Math with missing values loses $1.00

That dollar is with one of the 25 dollars lady received.
The men paid 27 dollars, ($30) paid original and were refunded $3, while, the boy holds 2 stolen dollars, the lady holds 25 dollars, the men hold 3 dollars.
men 3 + woman 25 + boy2 = 30


----------



## stella polaris (Feb 6, 2019)

butcher said:


> Math with missing values loses $1.00
> 
> That dollar is with one of the 25 dollars lady received.
> The men paid 27 dollars, ($30) paid original and were refunded $3, while, the boy holds 2 stolen dollars, the lady holds 25 dollars, the men hold 3 dollars.
> men 3 + woman 25 + boy2 = 30



That is what is called correct math. I take my hat of for you.


----------



## rickzeien (Feb 6, 2019)

stella polaris said:


> A woman have a little hotel but very seldom any guests. One day 3 guys showing up and ask for a room and how much it is.
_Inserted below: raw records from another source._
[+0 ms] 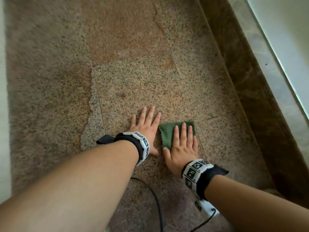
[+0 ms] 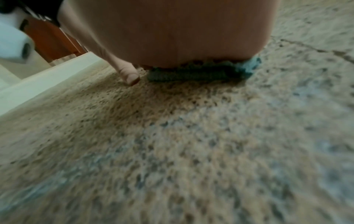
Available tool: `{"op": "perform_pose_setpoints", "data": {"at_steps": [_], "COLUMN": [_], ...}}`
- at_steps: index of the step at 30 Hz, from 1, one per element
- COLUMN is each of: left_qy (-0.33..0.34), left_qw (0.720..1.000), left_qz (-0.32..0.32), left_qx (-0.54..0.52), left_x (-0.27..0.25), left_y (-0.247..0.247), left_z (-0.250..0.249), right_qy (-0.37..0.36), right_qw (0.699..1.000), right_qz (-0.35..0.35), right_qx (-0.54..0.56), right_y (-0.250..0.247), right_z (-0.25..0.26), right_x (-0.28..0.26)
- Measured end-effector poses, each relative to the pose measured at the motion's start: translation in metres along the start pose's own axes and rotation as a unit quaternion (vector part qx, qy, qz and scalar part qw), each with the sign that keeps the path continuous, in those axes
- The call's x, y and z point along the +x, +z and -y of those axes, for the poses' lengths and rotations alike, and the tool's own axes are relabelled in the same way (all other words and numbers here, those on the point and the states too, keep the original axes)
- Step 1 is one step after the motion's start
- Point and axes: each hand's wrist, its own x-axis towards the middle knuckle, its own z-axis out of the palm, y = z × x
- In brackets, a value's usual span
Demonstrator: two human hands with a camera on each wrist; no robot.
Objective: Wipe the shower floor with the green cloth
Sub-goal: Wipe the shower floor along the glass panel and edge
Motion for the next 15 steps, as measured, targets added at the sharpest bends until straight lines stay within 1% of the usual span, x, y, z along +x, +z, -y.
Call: {"op": "perform_pose_setpoints", "data": {"at_steps": [2,7,10,12,14,15], "left_qy": [-0.001,0.003,0.006,0.005,0.008,0.009], "left_qw": [1.000,1.000,1.000,1.000,1.000,1.000], "left_qz": [0.000,-0.001,0.005,0.002,0.000,0.000], "left_qx": [0.001,0.003,0.003,0.007,0.005,0.003], "left_x": [-0.002,-0.002,-0.003,-0.001,-0.001,-0.001], "left_y": [-0.001,-0.002,-0.001,0.000,0.000,-0.001], "left_z": [0.000,-0.001,-0.001,0.000,0.001,0.001], "right_qy": [0.003,0.007,0.004,0.020,0.021,0.011], "right_qw": [1.000,0.999,0.997,0.994,0.995,0.994], "right_qz": [-0.006,-0.046,-0.080,-0.106,-0.096,-0.106], "right_qx": [0.002,-0.002,-0.010,-0.018,-0.003,-0.003], "right_y": [0.001,0.005,0.015,0.018,0.019,0.020], "right_z": [0.003,0.002,0.001,0.000,-0.001,-0.002], "right_x": [-0.002,0.000,0.001,0.004,0.008,0.009]}}
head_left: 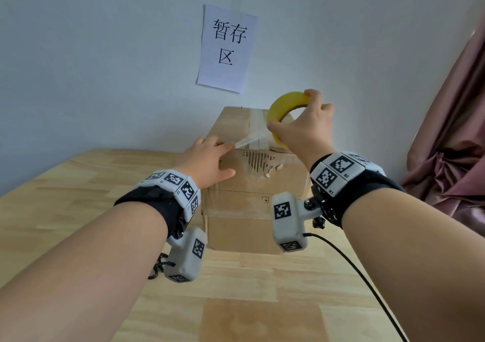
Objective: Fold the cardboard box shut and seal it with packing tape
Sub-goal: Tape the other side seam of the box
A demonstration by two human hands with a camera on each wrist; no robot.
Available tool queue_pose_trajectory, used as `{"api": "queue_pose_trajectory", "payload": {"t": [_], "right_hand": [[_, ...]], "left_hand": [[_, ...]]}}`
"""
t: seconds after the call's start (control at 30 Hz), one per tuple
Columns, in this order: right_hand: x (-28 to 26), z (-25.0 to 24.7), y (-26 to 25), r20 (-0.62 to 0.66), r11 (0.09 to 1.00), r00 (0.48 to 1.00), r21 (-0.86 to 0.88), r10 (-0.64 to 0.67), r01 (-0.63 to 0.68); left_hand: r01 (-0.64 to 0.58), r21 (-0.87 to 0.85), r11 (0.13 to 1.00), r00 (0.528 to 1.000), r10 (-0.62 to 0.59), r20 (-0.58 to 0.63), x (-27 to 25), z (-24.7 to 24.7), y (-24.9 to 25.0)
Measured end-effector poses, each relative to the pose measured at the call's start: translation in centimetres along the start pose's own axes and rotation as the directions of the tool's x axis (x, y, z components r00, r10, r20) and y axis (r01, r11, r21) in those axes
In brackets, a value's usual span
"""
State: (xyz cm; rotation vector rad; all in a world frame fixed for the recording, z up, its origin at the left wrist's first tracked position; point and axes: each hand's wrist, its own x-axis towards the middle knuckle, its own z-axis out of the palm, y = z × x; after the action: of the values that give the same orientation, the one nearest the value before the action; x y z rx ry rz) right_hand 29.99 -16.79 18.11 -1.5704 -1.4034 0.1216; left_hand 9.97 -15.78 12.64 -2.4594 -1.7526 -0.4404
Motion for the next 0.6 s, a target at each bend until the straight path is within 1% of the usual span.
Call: {"api": "queue_pose_trajectory", "payload": {"t": [0.1, 0.17, 0.27, 0.4, 0.5, 0.6], "right_hand": [[-0.5, -0.1, 1.4, 0.016, 0.997, 1.000, -0.072, -0.010, 0.011], [-0.7, 0.1, 1.8, 0.010, 0.996, 0.999, -0.085, -0.032, 0.032], [-0.6, 0.2, 2.0, 0.028, 0.997, 0.999, -0.075, -0.022, 0.025], [-0.1, 0.1, 1.9, 0.087, 0.999, 0.995, -0.003, 0.045, -0.045], [0.3, -0.1, 1.6, 0.119, 0.998, 0.991, -0.028, 0.059, -0.056], [0.6, -0.1, 1.5, 0.128, 0.997, 0.989, -0.039, 0.068, -0.063]], "left_hand": [[-0.019, 0.009, 1.000, 0.999, 0.019, 0.026, 0.1, -0.4, 0.4], [-0.010, 0.024, 1.000, 0.998, 0.008, 0.060, 0.2, -0.9, 0.7], [0.009, 0.074, 0.997, 0.992, -0.018, 0.122, 0.6, -1.7, 1.5], [0.015, 0.205, 0.979, 0.983, -0.052, 0.179, 1.2, -2.1, 3.5], [0.031, 0.267, 0.963, 0.980, -0.083, 0.183, 1.4, -2.0, 4.5], [0.018, 0.246, 0.969, 0.989, -0.055, 0.141, 1.1, -1.5, 4.3]]}}
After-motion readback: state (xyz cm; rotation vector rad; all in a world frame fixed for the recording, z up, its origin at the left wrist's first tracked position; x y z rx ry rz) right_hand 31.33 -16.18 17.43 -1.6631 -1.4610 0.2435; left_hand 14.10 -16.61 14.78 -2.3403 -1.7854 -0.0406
The woman thinking a little then charge them 10$ each. Total 30$. The men goes to their rooms but the woman start to think she charged them too much. She there for sends her son to the men with 5$. On the way the boy is thinking about how in the under earth he is going to split 5$ on 3 men. He takes a drastic decision. He steals 2 $ and puts in his own pocket. Then he give the men 1$ each.
> 
> Now the men have paid 9$ each. Total 3x9= 27$
> The boy have stolen 2$
> ...


Math order of operations. 

I was taught PEMDAS or Please Excuse My Dear Aunt Sally. 
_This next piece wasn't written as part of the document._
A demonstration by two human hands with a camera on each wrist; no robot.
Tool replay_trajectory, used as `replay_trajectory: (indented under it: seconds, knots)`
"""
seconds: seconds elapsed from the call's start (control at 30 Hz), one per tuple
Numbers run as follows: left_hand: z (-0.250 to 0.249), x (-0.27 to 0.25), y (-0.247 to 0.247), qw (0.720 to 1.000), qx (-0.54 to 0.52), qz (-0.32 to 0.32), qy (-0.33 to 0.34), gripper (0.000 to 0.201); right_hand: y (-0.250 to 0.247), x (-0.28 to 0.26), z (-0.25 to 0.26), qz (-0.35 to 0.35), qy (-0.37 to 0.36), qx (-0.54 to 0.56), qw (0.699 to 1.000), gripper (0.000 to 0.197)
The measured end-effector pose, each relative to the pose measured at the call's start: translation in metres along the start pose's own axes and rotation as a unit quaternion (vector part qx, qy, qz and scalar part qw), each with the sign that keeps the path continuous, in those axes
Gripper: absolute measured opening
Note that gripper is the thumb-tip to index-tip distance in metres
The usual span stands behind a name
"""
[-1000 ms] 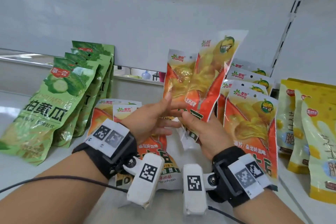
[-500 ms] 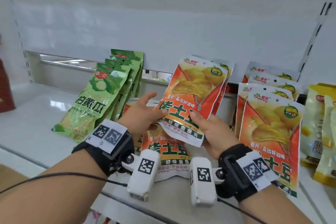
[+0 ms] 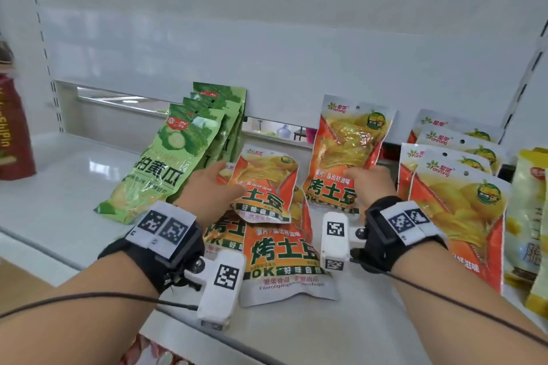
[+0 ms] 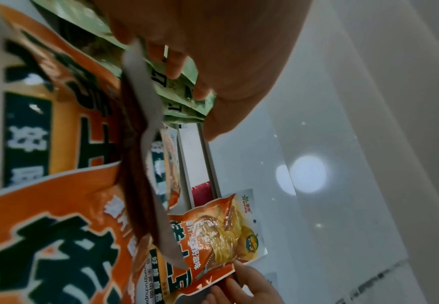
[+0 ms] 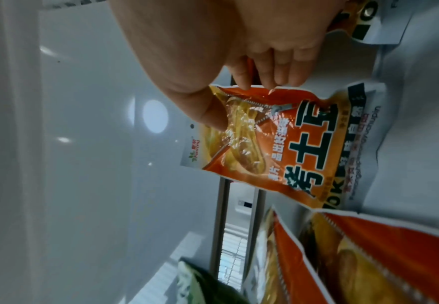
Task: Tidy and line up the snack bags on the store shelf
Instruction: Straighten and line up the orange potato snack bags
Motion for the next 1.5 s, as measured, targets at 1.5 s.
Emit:
replay_trajectory:
  seconds: [1.5]
  knots:
    - [-0.121,-0.006,0.115,0.912,-0.356,0.186,0.081,0.040,-0.083,-0.043,0.012,0.027,-0.142,0.180,0.973,0.027]
Point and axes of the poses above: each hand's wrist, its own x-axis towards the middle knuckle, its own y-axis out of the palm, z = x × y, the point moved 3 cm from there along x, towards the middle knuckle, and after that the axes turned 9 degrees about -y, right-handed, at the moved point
First parenthesis, exponents, division/multiplication, addition/subtraction.



Sent from my LG-H872 using Tapatalk


----------



## Rachello (Feb 7, 2019)

stella polaris" poat. On the way the boy is thinking about how in the under earth he is going to split 5$ on three men.
[/quote said:


> It was a joke, maybe in poor taste, but to all the ppl that do not have English as a first language; I apologize :lol:
> 
> R.


----------



## Rachello (Feb 7, 2019)

:roll: 
A boy has as many sisters as brothers, but each sister has only half as many sisters as brothers.

How many brothers and sisters are there in the family?

R


----------



## Rachello (Feb 7, 2019)

Two travellers spend from 12 o'clock to 6 o'clock walking along a level road, up a hill and back again. Their pace is 4 mph on the level, 3 mph uphill, and 6 mph downhill.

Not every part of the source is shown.